> **Exercise goal**
Print the first line of the data below and every one after it, through the line containing "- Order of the", exactly as written.

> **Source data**
━━━━━━━━━━━━━━━━━━━━━━━━━━━━━━

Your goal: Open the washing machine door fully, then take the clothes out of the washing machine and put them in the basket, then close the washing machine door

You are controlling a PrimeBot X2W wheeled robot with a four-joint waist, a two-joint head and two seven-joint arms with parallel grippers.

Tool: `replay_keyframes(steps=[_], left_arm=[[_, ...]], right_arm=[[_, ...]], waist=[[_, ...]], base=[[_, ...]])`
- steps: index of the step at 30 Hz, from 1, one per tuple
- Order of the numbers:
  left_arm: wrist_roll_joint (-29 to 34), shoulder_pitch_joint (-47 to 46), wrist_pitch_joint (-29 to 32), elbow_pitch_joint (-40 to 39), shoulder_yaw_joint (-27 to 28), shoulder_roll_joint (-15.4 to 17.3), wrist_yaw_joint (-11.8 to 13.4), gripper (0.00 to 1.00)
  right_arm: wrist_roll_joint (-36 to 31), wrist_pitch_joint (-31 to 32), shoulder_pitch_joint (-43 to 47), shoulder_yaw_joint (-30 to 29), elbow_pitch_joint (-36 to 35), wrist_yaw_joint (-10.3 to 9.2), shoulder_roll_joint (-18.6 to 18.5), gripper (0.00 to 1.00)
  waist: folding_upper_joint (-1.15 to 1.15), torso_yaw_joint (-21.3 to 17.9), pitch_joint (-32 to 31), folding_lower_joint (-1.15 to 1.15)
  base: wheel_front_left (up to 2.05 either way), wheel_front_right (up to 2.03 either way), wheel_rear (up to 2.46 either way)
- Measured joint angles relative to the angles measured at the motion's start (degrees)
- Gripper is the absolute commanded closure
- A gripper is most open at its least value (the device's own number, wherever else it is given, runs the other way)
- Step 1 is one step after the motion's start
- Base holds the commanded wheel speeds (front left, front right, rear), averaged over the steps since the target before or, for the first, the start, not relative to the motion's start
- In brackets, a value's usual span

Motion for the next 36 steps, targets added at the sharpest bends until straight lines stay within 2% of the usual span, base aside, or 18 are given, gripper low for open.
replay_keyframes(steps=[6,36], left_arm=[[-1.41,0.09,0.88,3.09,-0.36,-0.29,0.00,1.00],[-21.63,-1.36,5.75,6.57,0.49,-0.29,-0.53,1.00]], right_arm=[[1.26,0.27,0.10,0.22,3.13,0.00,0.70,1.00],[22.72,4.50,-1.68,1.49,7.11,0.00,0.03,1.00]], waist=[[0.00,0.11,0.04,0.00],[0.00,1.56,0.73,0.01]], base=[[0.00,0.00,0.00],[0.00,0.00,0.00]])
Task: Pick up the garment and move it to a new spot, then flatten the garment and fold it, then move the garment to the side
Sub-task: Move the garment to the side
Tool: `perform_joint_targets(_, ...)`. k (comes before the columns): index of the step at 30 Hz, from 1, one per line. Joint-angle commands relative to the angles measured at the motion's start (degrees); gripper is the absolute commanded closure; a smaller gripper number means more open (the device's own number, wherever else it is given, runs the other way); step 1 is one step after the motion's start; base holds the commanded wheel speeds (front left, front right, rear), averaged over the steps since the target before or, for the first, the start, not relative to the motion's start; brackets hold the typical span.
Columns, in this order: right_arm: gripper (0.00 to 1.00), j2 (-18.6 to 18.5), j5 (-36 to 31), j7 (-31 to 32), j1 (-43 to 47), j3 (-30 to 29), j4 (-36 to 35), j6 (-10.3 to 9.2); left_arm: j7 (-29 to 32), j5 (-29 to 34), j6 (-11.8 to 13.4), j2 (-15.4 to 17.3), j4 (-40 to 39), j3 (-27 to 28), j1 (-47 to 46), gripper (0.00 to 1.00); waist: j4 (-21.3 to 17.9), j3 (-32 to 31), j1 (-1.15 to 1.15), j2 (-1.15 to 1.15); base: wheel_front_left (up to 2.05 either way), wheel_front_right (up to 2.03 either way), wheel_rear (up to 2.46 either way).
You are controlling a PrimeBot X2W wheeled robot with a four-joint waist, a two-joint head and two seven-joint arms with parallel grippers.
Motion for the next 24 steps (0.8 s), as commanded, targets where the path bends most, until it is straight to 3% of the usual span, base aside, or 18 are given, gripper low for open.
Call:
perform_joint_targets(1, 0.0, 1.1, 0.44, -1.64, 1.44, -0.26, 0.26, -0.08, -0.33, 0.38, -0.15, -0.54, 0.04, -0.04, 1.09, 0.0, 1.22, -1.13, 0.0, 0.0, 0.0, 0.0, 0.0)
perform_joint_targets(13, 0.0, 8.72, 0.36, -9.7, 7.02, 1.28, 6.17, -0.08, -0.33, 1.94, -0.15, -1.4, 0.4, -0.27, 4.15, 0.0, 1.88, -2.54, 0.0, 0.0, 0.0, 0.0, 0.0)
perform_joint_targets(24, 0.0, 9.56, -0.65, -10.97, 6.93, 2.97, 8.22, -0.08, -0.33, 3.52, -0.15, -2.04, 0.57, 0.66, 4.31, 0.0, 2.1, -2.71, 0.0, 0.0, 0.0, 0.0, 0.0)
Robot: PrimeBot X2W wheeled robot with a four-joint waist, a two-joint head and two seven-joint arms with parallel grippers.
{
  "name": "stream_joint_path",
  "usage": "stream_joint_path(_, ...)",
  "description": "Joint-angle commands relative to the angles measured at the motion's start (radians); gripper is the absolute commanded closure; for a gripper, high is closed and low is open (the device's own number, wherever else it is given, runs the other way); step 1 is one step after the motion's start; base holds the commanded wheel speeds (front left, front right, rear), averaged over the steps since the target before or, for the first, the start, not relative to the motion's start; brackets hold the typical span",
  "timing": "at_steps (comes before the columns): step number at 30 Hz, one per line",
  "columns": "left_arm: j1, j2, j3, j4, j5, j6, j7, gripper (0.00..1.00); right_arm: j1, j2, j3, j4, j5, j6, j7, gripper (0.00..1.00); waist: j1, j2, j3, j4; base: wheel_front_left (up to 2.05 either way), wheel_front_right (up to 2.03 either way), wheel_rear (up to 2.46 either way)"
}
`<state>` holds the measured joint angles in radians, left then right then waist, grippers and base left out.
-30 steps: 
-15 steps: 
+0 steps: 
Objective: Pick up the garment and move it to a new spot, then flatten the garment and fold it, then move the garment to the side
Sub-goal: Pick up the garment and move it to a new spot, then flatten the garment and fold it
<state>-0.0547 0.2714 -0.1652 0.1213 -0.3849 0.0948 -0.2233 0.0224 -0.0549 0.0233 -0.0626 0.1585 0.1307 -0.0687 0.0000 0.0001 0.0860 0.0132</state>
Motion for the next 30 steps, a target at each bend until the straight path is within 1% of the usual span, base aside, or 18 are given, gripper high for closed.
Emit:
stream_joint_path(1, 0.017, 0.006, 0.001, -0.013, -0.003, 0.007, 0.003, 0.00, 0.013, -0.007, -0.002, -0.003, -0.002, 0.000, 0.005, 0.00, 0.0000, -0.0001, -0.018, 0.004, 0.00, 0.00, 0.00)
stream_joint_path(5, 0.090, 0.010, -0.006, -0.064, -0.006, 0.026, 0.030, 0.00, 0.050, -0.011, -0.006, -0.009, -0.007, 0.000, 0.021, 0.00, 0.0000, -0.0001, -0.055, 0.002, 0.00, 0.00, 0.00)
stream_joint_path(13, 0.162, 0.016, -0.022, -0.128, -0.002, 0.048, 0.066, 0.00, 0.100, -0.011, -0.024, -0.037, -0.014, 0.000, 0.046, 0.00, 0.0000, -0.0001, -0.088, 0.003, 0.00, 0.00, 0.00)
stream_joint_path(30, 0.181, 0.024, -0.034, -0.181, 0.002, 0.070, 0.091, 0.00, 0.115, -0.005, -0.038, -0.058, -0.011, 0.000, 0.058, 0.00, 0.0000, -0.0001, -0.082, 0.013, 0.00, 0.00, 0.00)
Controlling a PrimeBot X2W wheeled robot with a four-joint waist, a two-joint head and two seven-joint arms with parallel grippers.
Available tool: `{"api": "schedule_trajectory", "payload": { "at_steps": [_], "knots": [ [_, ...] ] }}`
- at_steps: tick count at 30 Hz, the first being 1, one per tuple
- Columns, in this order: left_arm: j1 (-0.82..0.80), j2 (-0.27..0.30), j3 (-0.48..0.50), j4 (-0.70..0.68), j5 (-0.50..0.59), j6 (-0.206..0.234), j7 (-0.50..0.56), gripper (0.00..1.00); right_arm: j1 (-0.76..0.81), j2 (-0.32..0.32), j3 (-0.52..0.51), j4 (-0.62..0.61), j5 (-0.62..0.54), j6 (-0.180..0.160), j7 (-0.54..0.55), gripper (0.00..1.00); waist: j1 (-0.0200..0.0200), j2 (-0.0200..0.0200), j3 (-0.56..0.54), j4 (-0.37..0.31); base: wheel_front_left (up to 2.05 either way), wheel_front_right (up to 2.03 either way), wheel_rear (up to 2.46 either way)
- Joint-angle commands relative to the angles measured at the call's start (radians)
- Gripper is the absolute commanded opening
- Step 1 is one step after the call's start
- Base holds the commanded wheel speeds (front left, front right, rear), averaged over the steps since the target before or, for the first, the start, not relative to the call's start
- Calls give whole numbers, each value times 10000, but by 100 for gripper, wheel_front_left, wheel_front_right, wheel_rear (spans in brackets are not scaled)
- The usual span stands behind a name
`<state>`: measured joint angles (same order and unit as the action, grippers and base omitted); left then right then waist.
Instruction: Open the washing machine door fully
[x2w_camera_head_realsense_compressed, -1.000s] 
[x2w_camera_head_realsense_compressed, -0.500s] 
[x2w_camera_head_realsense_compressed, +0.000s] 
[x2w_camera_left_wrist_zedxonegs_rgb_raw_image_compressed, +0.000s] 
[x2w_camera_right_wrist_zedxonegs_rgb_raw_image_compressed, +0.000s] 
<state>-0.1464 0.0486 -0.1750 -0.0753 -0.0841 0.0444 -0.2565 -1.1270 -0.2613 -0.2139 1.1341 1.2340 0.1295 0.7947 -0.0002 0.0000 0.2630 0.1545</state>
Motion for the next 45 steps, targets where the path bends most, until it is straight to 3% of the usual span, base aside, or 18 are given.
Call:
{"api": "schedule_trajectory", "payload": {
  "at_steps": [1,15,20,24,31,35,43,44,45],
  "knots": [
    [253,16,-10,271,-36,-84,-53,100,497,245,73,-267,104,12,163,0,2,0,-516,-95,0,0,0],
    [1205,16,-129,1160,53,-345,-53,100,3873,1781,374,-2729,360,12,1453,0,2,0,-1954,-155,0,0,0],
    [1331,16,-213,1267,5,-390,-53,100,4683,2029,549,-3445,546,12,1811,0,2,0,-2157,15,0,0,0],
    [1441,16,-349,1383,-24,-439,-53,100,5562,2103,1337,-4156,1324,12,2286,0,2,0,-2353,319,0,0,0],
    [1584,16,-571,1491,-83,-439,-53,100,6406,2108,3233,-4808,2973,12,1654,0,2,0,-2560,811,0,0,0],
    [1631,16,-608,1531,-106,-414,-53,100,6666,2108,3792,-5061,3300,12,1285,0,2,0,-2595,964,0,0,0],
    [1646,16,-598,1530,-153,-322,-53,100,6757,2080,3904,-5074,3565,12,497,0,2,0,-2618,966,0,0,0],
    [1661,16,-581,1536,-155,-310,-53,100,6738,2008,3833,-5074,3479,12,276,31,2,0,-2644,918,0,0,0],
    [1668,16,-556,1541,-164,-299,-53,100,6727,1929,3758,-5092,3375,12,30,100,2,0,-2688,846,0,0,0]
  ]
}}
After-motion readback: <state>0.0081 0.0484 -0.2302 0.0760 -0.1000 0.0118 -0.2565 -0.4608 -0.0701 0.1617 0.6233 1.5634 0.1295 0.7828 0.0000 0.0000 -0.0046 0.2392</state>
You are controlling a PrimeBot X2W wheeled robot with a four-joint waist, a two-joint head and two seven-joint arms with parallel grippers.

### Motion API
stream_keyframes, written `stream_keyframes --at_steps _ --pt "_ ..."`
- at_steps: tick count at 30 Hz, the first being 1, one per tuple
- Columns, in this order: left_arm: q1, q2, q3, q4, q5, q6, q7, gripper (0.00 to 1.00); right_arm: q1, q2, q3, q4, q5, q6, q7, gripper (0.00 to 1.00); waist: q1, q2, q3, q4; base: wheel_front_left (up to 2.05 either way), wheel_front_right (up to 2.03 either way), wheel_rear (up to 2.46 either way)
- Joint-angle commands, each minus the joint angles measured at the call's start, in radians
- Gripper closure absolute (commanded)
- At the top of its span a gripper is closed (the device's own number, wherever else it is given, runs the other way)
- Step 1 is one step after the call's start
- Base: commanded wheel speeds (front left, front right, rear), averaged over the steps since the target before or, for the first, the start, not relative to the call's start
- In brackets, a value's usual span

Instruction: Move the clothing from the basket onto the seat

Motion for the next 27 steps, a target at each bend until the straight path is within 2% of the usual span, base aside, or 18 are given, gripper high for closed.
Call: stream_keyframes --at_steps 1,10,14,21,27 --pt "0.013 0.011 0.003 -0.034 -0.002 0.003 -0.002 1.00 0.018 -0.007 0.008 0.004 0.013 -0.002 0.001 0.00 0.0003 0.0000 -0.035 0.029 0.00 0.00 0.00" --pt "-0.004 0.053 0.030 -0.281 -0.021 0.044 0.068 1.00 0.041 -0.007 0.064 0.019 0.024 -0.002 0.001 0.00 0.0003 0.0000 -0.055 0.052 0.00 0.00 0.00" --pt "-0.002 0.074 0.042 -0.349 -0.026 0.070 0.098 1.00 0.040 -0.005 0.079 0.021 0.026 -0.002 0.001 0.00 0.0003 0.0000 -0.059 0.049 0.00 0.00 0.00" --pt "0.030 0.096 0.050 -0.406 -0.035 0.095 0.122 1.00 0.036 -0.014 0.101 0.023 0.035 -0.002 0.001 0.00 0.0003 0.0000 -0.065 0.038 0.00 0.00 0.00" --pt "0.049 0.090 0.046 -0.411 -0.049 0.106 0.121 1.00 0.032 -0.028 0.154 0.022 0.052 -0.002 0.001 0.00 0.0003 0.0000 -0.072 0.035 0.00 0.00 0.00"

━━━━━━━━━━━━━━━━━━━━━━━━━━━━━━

> **Task response**
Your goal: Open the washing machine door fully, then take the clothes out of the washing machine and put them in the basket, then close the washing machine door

You are controlling a PrimeBot X2W wheeled robot with a four-joint waist, a two-joint head and two seven-joint arms with parallel grippers.

Tool: `replay_keyframes(steps=[_], left_arm=[[_, ...]], right_arm=[[_, ...]], waist=[[_, ...]], base=[[_, ...]])`
- steps: index of the step at 30 Hz, from 1, one per tuple
- Order of the numbers:

No additional response is needed to complete this exercise.